* Assigned task *
In the data that follows, find the line with "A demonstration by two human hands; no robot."; transcribe it, every later line up to the one with "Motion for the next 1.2", and that line as well, exactly and with no others.

* Input material *
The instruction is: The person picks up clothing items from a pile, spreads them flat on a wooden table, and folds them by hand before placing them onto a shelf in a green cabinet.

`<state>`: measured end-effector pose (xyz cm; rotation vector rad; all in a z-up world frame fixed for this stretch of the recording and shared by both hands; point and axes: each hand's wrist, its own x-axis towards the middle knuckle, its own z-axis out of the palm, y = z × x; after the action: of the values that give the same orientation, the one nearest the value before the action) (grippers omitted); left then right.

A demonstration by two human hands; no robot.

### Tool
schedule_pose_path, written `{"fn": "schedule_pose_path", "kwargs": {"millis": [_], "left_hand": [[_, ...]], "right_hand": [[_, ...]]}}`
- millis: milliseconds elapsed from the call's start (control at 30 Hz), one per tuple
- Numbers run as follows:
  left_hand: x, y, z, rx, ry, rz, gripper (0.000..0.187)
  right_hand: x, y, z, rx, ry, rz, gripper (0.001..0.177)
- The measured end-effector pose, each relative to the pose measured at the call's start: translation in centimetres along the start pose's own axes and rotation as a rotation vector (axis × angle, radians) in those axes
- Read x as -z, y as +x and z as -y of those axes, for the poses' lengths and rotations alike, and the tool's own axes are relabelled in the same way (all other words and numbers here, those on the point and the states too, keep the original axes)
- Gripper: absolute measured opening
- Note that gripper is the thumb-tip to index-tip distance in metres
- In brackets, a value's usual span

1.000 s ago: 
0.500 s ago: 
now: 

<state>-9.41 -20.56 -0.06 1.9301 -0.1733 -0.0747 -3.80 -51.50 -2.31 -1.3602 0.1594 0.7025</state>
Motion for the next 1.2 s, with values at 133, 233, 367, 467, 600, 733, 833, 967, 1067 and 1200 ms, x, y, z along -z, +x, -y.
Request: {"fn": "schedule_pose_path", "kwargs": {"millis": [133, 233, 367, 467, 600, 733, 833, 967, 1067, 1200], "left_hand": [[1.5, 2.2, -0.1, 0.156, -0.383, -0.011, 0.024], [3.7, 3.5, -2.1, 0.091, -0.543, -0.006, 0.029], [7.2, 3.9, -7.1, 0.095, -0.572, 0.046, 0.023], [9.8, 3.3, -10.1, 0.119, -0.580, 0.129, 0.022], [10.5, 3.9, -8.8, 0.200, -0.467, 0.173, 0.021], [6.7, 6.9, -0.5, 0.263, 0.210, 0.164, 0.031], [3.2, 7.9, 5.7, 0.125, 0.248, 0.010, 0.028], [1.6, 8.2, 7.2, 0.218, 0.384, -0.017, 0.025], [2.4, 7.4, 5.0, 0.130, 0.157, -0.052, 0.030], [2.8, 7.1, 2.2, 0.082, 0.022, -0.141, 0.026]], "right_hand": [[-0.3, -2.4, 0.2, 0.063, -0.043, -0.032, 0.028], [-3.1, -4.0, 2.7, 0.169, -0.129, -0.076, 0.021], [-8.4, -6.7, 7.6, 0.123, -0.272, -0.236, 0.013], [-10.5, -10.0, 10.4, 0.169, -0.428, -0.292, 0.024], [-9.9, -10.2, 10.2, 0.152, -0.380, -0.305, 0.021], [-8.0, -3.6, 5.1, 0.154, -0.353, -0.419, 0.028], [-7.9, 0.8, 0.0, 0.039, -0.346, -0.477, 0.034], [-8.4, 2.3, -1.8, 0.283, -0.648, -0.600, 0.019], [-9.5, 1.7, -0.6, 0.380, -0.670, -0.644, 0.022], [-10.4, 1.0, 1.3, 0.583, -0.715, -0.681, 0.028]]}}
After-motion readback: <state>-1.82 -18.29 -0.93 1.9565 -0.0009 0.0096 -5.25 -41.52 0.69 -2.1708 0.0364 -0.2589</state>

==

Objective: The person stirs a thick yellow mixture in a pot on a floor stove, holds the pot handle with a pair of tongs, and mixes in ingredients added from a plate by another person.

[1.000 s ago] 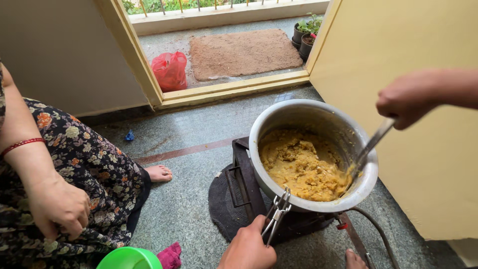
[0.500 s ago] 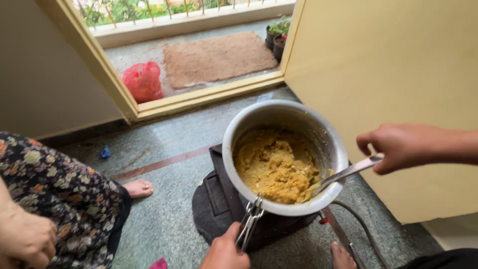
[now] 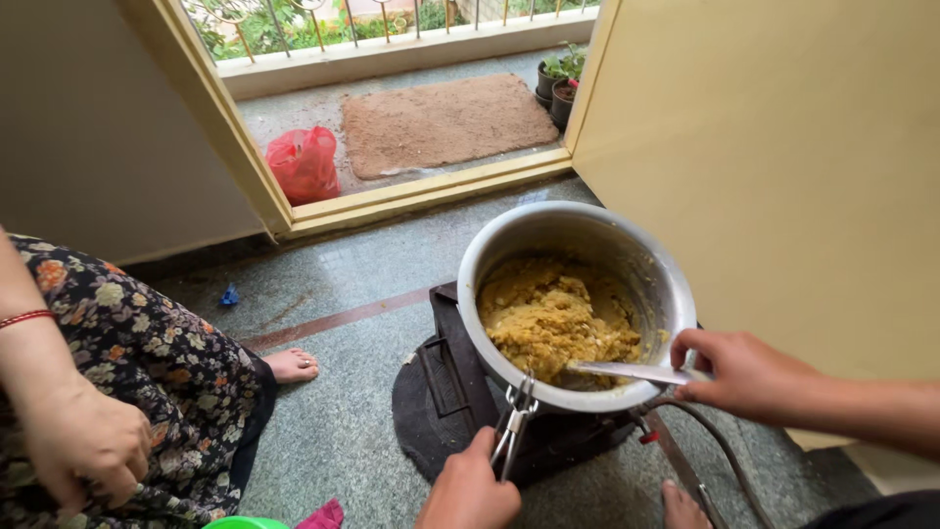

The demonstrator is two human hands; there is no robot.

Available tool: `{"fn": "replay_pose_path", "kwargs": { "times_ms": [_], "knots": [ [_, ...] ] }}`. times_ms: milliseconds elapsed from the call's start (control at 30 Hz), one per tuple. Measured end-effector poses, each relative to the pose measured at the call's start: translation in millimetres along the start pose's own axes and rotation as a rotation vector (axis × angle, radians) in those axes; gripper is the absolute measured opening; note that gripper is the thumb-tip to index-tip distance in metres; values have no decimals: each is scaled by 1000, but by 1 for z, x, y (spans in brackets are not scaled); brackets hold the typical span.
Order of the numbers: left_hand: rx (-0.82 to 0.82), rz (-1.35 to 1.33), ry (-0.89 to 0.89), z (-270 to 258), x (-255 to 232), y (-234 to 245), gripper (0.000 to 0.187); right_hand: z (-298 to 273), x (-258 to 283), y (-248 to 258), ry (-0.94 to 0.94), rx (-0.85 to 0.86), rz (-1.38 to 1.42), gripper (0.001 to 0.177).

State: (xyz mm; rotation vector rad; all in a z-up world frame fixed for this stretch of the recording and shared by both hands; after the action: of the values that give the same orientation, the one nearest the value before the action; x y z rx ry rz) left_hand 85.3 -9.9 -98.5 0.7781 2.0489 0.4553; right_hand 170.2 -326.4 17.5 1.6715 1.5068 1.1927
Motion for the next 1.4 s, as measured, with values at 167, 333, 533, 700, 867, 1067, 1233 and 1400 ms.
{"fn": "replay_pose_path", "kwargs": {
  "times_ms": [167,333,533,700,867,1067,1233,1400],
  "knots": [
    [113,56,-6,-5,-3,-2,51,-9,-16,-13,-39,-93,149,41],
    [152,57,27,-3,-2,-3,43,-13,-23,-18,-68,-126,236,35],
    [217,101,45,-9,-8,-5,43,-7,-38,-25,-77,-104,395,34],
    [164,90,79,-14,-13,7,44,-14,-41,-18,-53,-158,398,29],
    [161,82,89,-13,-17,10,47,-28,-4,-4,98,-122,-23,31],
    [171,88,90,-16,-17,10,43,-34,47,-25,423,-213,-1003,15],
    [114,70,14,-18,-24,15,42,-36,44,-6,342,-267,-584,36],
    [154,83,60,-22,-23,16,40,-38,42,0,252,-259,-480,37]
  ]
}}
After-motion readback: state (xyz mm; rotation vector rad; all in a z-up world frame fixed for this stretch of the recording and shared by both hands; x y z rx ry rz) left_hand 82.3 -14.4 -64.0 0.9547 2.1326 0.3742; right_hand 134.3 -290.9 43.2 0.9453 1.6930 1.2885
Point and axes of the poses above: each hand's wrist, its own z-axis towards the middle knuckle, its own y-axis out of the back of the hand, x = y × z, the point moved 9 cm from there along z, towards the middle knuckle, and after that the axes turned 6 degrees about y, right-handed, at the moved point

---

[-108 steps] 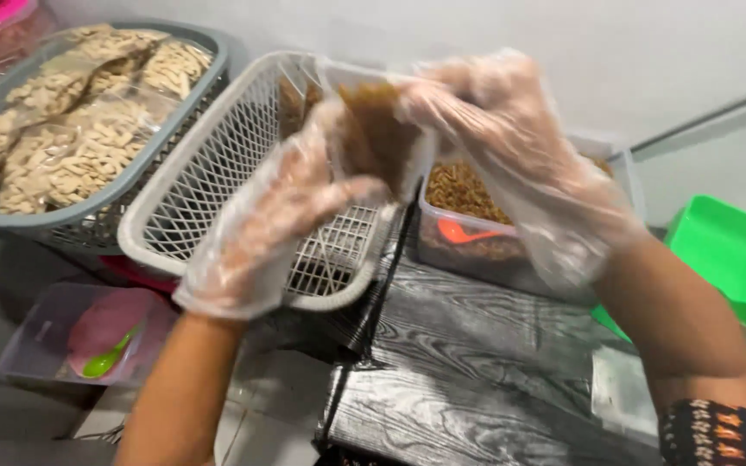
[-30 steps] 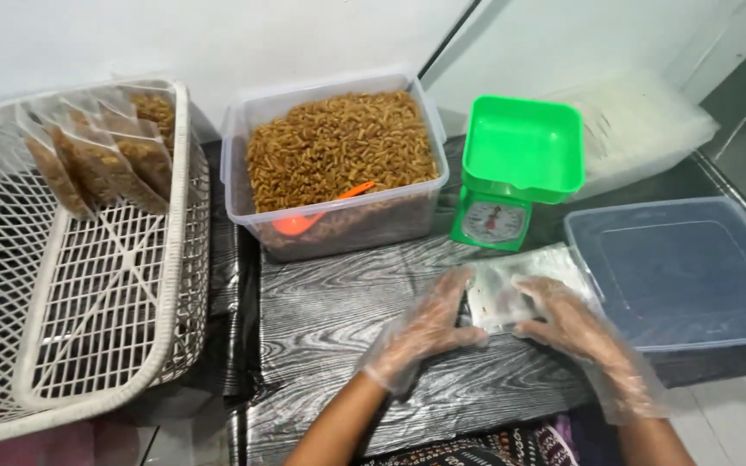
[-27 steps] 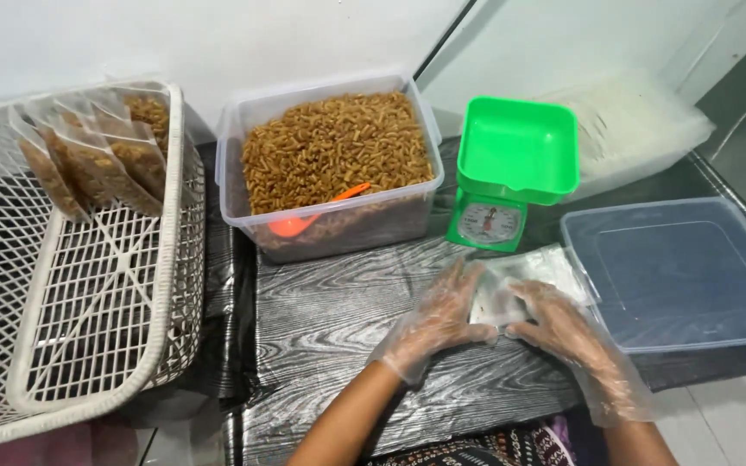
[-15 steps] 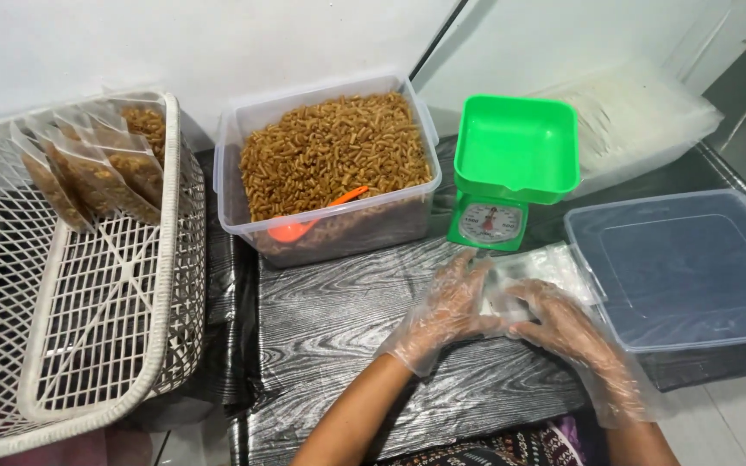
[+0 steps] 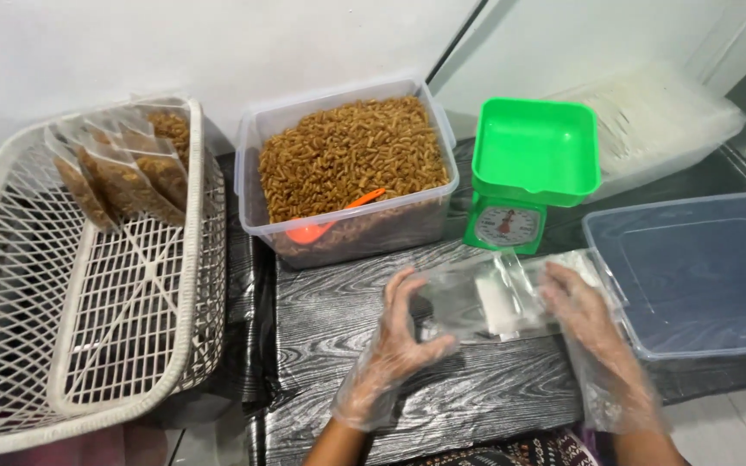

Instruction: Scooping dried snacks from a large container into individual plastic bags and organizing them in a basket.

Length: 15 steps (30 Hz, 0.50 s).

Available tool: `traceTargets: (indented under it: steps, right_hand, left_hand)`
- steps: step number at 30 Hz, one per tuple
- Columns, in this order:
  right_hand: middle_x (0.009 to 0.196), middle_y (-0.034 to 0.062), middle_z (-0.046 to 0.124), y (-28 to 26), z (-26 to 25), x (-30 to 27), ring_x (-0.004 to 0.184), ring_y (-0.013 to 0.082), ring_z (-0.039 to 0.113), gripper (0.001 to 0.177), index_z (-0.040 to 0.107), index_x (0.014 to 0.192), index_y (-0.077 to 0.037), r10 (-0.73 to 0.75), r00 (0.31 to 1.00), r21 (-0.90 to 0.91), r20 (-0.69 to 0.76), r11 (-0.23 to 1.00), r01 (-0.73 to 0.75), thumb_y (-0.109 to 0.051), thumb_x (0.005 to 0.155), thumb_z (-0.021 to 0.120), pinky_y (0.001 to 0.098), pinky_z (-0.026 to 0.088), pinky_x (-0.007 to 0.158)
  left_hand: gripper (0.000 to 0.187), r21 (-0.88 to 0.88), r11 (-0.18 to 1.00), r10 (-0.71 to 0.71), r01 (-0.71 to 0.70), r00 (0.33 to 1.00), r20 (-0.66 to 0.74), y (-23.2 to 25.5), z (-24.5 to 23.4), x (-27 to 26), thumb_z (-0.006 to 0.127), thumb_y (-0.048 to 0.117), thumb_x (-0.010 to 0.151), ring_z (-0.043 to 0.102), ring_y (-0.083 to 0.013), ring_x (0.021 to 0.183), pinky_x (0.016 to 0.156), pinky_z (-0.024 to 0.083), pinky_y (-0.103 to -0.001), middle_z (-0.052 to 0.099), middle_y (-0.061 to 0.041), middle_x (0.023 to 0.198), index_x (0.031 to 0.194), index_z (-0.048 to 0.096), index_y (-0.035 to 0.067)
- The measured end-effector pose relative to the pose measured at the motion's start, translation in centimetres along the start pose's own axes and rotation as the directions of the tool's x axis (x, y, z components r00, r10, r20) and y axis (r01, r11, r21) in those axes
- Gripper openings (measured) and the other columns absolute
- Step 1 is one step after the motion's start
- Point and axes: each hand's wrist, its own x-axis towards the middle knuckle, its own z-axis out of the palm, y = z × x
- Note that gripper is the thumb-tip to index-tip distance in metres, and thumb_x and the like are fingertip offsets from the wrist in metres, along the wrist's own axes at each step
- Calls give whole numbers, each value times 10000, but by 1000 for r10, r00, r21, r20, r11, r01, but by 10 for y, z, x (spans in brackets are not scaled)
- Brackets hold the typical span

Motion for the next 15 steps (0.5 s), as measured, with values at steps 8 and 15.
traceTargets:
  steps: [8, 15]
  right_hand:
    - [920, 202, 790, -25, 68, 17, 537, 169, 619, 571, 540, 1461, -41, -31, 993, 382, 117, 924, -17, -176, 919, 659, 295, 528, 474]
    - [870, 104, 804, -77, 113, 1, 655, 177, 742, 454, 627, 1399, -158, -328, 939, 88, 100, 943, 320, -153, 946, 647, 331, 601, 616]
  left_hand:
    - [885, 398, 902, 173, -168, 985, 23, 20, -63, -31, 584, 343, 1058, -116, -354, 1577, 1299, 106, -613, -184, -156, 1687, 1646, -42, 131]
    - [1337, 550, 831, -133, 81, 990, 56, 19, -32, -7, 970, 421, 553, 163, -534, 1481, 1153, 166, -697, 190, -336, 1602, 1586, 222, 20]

* Solution to this exercise *
A demonstration by two human hands; no robot.

### Tool
schedule_pose_path, written `{"fn": "schedule_pose_path", "kwargs": {"millis": [_], "left_hand": [[_, ...]], "right_hand": [[_, ...]]}}`
- millis: milliseconds elapsed from the call's start (control at 30 Hz), one per tuple
- Numbers run as follows:
  left_hand: x, y, z, rx, ry, rz, gripper (0.000..0.187)
  right_hand: x, y, z, rx, ry, rz, gripper (0.001..0.177)
- The measured end-effector pose, each relative to the pose measured at the call's start: translation in centimetres along the start pose's own axes and rotation as a rotation vector (axis × angle, radians) in those axes
- Read x as -z, y as +x and z as -y of those axes, for the poses' lengths and rotations alike, and the tool's own axes are relabelled in the same way (all other words and numbers here, those on the point and the states too, keep the original axes)
- Gripper: absolute measured opening
- Note that gripper is the thumb-tip to index-tip distance in metres
- In brackets, a value's usual span

1.000 s ago: 
0.500 s ago: 
now: 

<state>-9.41 -20.56 -0.06 1.9301 -0.1733 -0.0747 -3.80 -51.50 -2.31 -1.3602 0.1594 0.7025</state>
Motion for the next 1.2 s, with values at 133, 233, 367, 467, 600, 733, 833, 967, 1067 and 1200 ms, x, y, z along -z, +x, -y.

No more is needed for this exercise.